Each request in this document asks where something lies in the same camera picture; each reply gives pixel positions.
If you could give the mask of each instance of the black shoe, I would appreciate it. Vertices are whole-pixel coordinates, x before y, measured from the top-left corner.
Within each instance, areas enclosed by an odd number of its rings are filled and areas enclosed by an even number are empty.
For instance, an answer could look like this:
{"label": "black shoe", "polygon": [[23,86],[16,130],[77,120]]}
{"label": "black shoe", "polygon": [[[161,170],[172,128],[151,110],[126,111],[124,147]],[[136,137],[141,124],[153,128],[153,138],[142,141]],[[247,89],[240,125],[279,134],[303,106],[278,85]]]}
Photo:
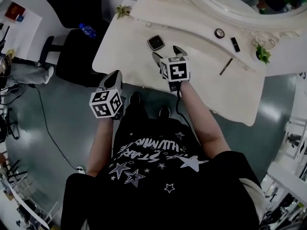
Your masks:
{"label": "black shoe", "polygon": [[141,103],[141,95],[138,92],[134,92],[129,98],[130,104],[140,104]]}
{"label": "black shoe", "polygon": [[159,118],[170,118],[171,110],[167,106],[162,106],[159,111]]}

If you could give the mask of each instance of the black chair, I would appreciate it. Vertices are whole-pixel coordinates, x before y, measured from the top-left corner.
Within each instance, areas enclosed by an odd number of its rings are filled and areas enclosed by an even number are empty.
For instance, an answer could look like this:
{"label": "black chair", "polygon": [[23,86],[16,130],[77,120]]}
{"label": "black chair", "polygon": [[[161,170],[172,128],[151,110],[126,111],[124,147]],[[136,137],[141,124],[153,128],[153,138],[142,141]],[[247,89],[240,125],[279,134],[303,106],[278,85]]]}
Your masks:
{"label": "black chair", "polygon": [[15,140],[19,139],[19,135],[15,136],[12,130],[12,125],[18,125],[18,122],[10,122],[10,111],[11,108],[8,108],[7,113],[3,112],[3,108],[0,108],[2,114],[0,115],[0,143],[5,142],[7,136],[12,135]]}
{"label": "black chair", "polygon": [[63,46],[53,45],[49,37],[43,47],[40,65],[44,65],[51,51],[61,52],[56,75],[66,81],[87,87],[98,87],[104,77],[92,69],[94,57],[108,29],[102,18],[102,0],[47,0],[66,28],[78,28],[80,23],[90,25],[97,37],[90,38],[82,30],[72,30]]}
{"label": "black chair", "polygon": [[20,181],[21,178],[18,178],[20,175],[22,174],[26,174],[28,173],[28,171],[23,171],[23,172],[20,172],[20,173],[17,173],[15,174],[15,172],[18,170],[18,163],[20,162],[20,160],[17,160],[17,162],[15,164],[13,164],[13,166],[6,172],[6,178],[8,180],[8,182],[11,184],[11,183],[14,183],[14,181],[10,181],[11,178],[15,177],[16,178],[16,181]]}

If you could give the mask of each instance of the jeans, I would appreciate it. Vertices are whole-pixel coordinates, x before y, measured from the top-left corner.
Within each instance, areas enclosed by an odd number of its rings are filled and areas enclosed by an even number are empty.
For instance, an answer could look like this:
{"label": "jeans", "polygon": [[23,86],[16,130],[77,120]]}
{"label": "jeans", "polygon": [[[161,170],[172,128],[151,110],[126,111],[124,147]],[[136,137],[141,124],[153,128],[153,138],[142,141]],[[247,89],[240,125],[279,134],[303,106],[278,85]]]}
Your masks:
{"label": "jeans", "polygon": [[19,83],[42,84],[48,79],[48,70],[43,67],[31,66],[26,64],[12,63],[10,77],[6,81],[5,87],[12,87]]}

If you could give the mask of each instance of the black chair backrest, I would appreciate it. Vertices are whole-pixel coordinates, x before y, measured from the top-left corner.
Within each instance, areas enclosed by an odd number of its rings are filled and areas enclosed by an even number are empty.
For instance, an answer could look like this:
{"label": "black chair backrest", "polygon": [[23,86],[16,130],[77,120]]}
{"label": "black chair backrest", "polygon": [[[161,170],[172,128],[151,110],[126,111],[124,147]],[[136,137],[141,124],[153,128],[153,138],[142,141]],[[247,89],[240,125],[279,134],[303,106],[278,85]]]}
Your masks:
{"label": "black chair backrest", "polygon": [[0,115],[0,143],[3,143],[5,141],[6,133],[7,133],[7,126],[4,119]]}
{"label": "black chair backrest", "polygon": [[80,23],[95,30],[103,23],[102,0],[47,0],[66,28],[79,28]]}

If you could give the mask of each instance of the cable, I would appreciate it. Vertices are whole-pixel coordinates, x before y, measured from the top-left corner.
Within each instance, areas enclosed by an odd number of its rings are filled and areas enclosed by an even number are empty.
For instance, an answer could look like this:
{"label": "cable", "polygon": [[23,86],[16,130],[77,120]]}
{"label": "cable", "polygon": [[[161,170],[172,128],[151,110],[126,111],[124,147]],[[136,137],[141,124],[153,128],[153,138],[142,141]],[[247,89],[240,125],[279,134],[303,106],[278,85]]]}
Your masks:
{"label": "cable", "polygon": [[186,123],[188,124],[189,128],[192,129],[191,126],[190,126],[190,124],[189,124],[189,122],[187,121],[187,119],[186,119],[186,118],[184,117],[184,115],[183,115],[182,113],[180,113],[179,110],[178,110],[178,106],[179,106],[179,102],[180,102],[180,86],[181,86],[181,82],[176,82],[175,85],[176,85],[176,88],[177,88],[177,98],[178,98],[177,103],[176,103],[176,112],[177,112],[178,115],[180,115],[180,116],[183,117],[183,119],[184,119],[184,120],[186,121]]}
{"label": "cable", "polygon": [[[3,77],[3,78],[12,78],[15,82],[17,82],[18,88],[19,88],[19,87],[21,88],[20,83],[19,83],[17,80],[15,80],[12,76]],[[13,100],[12,100],[11,102],[9,102],[9,103],[2,104],[2,105],[10,105],[10,104],[12,104],[16,99],[18,99],[19,97],[21,97],[21,96],[24,94],[25,90],[26,90],[26,86],[24,87],[23,92],[22,92],[20,95],[16,96],[15,99],[13,99]]]}
{"label": "cable", "polygon": [[8,27],[8,29],[6,29],[6,32],[5,32],[4,37],[2,38],[2,40],[4,40],[4,39],[6,38],[6,35],[7,35],[8,31],[9,31],[9,28],[10,28],[10,27]]}
{"label": "cable", "polygon": [[3,90],[0,90],[0,92],[1,92],[1,91],[4,91],[4,90],[7,90],[7,89],[9,89],[9,88],[10,88],[10,87],[7,87],[7,88],[5,88],[5,89],[3,89]]}
{"label": "cable", "polygon": [[15,89],[12,89],[12,90],[6,92],[4,95],[0,95],[0,98],[5,97],[5,96],[8,96],[13,90],[17,90],[18,88],[19,88],[19,87],[15,88]]}
{"label": "cable", "polygon": [[45,110],[44,110],[44,106],[43,106],[43,101],[42,101],[42,97],[40,95],[40,91],[39,89],[34,85],[34,84],[28,84],[29,87],[33,88],[33,89],[36,89],[37,92],[38,92],[38,95],[39,95],[39,100],[40,100],[40,103],[42,105],[42,110],[43,110],[43,114],[44,114],[44,120],[45,120],[45,125],[46,125],[46,130],[47,130],[47,133],[48,135],[50,136],[51,140],[53,141],[53,143],[56,145],[56,147],[58,148],[58,150],[60,151],[60,153],[62,154],[63,158],[66,160],[66,162],[74,169],[74,170],[77,170],[77,171],[85,171],[85,170],[82,170],[82,169],[77,169],[75,167],[73,167],[71,165],[71,163],[68,161],[68,159],[65,157],[65,155],[63,154],[63,152],[61,151],[61,149],[59,148],[59,146],[57,145],[57,143],[54,141],[53,137],[51,136],[50,132],[49,132],[49,129],[48,129],[48,125],[47,125],[47,120],[46,120],[46,115],[45,115]]}

## YOUR GOAL
Check the lines above and copy each one that includes "coordinates".

## RESPONSE
If you could give the mask of each instance of the black shoe, I would appreciate it. Vertices are whole-pixel coordinates, x before y, measured from the top-left corner.
If you could give the mask of each instance of the black chair, I would appreciate it. Vertices are whole-pixel coordinates, x before y, measured from the top-left corner.
If you could give the mask of each instance of the jeans, I would appreciate it. Vertices are whole-pixel coordinates, x before y, measured from the top-left corner.
If you could give the mask of each instance of the black chair backrest, I would appreciate it. Vertices are whole-pixel coordinates, x before y, measured from the top-left corner.
If you could give the mask of each instance of the cable, I would appreciate it. Vertices are whole-pixel coordinates, x before y, measured from the top-left corner.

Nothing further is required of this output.